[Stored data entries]
+ + + + +

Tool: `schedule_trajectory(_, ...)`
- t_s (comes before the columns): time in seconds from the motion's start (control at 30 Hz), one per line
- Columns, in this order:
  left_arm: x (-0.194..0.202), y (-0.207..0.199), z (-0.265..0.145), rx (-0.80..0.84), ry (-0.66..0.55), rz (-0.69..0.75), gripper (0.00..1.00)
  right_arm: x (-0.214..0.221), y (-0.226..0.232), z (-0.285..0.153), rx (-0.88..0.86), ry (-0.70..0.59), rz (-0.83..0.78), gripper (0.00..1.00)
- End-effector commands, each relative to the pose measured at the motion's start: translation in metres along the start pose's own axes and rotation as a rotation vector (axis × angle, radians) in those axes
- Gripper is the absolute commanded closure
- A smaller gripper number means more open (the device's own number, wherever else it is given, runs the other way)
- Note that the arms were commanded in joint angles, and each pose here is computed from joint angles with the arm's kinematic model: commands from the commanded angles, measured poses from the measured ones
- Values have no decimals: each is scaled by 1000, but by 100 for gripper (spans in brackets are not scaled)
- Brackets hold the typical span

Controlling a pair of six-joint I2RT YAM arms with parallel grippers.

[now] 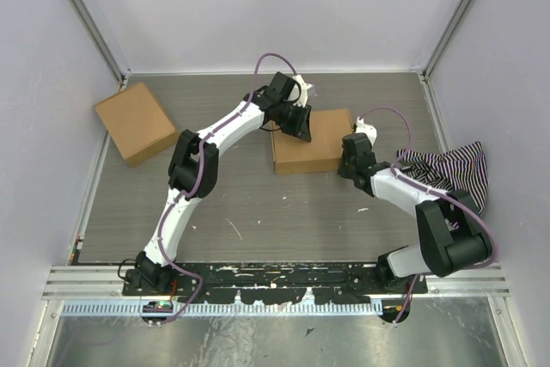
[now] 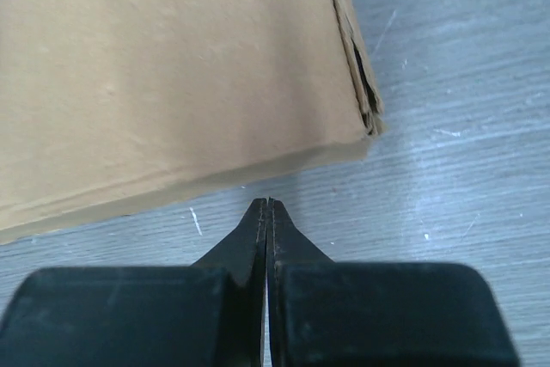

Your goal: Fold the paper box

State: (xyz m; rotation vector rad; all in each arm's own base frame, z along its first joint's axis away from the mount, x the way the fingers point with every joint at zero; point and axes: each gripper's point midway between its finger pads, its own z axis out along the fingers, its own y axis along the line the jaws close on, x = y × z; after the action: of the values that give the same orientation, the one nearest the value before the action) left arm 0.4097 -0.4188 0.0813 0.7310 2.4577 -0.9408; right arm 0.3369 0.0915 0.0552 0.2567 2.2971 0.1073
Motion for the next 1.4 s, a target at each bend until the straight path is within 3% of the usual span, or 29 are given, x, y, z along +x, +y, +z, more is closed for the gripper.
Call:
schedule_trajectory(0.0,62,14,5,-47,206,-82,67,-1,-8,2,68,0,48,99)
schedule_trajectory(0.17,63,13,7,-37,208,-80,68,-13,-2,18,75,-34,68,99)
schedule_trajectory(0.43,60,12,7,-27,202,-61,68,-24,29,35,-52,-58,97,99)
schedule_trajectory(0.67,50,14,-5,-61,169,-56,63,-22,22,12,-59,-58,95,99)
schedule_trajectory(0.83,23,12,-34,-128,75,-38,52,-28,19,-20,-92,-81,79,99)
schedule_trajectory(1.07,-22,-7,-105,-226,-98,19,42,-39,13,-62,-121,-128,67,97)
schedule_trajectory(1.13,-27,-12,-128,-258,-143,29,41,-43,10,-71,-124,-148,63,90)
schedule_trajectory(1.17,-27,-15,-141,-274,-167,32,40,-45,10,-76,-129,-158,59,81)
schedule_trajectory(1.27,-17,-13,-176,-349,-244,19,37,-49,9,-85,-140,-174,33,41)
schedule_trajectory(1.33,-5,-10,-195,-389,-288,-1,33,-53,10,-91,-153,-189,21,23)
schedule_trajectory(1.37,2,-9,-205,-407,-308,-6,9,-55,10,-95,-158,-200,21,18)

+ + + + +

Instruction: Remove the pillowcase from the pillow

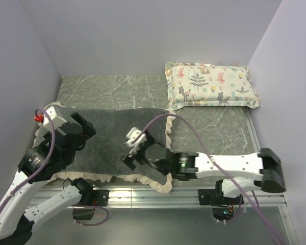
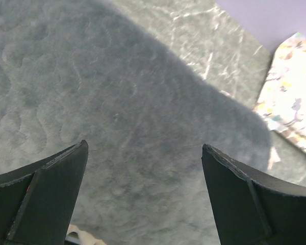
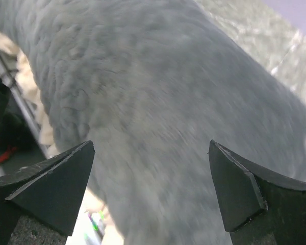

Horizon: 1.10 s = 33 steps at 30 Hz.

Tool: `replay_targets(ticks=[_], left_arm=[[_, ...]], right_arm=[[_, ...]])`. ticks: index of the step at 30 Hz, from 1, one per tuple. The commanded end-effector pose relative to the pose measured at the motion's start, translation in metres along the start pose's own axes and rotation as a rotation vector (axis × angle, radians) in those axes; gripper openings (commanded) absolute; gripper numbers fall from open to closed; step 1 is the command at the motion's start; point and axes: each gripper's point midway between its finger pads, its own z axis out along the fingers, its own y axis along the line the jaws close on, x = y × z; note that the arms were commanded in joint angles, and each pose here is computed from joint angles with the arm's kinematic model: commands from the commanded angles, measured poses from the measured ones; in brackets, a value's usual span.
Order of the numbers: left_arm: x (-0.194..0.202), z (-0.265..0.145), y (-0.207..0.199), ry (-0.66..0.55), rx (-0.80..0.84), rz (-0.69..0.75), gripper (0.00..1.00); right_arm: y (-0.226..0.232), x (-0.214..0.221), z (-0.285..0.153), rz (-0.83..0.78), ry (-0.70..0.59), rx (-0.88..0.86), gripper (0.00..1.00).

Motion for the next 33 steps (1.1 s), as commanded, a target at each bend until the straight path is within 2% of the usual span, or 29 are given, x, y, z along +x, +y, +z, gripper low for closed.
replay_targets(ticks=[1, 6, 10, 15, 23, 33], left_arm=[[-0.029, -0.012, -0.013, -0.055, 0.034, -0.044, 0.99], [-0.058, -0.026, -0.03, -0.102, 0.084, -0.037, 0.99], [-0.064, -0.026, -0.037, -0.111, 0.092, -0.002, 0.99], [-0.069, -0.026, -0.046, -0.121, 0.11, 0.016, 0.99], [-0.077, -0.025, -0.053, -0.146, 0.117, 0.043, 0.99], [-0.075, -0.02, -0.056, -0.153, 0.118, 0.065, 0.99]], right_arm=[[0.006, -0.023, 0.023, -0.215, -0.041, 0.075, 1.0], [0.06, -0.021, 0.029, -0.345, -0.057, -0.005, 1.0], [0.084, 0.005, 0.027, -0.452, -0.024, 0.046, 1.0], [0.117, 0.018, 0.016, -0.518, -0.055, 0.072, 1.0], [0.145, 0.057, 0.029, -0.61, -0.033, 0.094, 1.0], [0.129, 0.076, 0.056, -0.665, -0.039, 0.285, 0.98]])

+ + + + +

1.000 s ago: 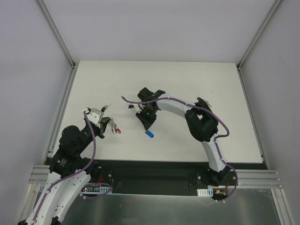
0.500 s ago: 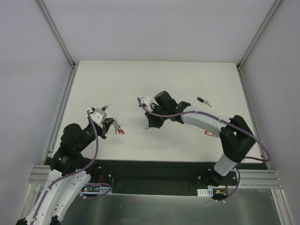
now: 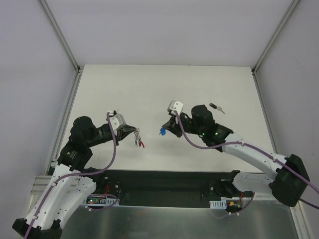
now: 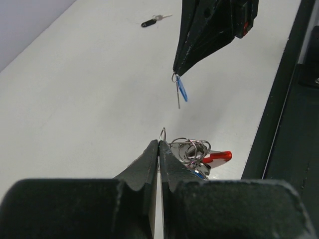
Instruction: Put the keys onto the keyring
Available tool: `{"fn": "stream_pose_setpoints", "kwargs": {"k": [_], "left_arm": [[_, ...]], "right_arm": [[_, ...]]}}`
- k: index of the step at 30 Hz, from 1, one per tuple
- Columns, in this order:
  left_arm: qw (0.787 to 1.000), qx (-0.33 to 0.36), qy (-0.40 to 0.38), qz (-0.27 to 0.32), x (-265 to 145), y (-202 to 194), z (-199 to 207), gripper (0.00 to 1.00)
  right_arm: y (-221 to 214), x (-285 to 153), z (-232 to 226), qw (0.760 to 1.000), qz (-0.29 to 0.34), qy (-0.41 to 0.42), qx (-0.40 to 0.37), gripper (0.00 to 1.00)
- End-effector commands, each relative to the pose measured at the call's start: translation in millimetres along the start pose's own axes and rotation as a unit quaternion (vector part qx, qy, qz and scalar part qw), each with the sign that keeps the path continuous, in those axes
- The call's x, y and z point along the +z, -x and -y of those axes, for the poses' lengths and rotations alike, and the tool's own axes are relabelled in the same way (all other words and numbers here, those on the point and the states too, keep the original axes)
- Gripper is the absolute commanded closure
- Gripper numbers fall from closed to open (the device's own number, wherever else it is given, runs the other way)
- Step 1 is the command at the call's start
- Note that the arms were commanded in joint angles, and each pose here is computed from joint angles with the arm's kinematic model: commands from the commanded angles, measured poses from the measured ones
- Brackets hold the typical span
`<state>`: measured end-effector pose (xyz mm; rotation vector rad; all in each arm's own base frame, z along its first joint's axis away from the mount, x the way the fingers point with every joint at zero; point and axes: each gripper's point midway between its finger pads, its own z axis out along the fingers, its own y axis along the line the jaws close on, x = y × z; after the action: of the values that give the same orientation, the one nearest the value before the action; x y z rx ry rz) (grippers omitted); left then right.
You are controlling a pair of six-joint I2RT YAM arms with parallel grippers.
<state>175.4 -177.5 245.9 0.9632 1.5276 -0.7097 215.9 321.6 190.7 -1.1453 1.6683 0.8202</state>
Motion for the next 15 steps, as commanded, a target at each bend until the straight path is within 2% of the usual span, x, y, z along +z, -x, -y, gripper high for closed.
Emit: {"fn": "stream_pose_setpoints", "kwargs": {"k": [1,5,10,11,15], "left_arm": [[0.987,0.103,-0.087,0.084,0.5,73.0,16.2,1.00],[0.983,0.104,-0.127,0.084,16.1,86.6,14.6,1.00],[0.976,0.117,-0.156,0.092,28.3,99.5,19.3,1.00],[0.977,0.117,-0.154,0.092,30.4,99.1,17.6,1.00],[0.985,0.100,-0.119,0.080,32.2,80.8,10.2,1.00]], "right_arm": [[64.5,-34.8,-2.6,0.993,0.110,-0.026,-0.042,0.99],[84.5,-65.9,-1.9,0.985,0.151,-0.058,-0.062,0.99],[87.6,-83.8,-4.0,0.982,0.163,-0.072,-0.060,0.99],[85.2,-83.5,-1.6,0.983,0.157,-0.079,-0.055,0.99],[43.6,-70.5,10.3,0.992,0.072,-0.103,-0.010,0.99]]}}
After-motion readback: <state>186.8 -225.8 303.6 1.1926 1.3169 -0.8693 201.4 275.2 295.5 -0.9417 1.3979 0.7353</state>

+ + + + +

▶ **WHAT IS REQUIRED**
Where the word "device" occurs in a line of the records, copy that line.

▶ **RESPONSE BOX**
- A smaller gripper number means more open (the device's own number, wherever else it is given, runs the other way)
- Gripper numbers fall from closed to open (the device's own number, wherever else it is given, runs the other way)

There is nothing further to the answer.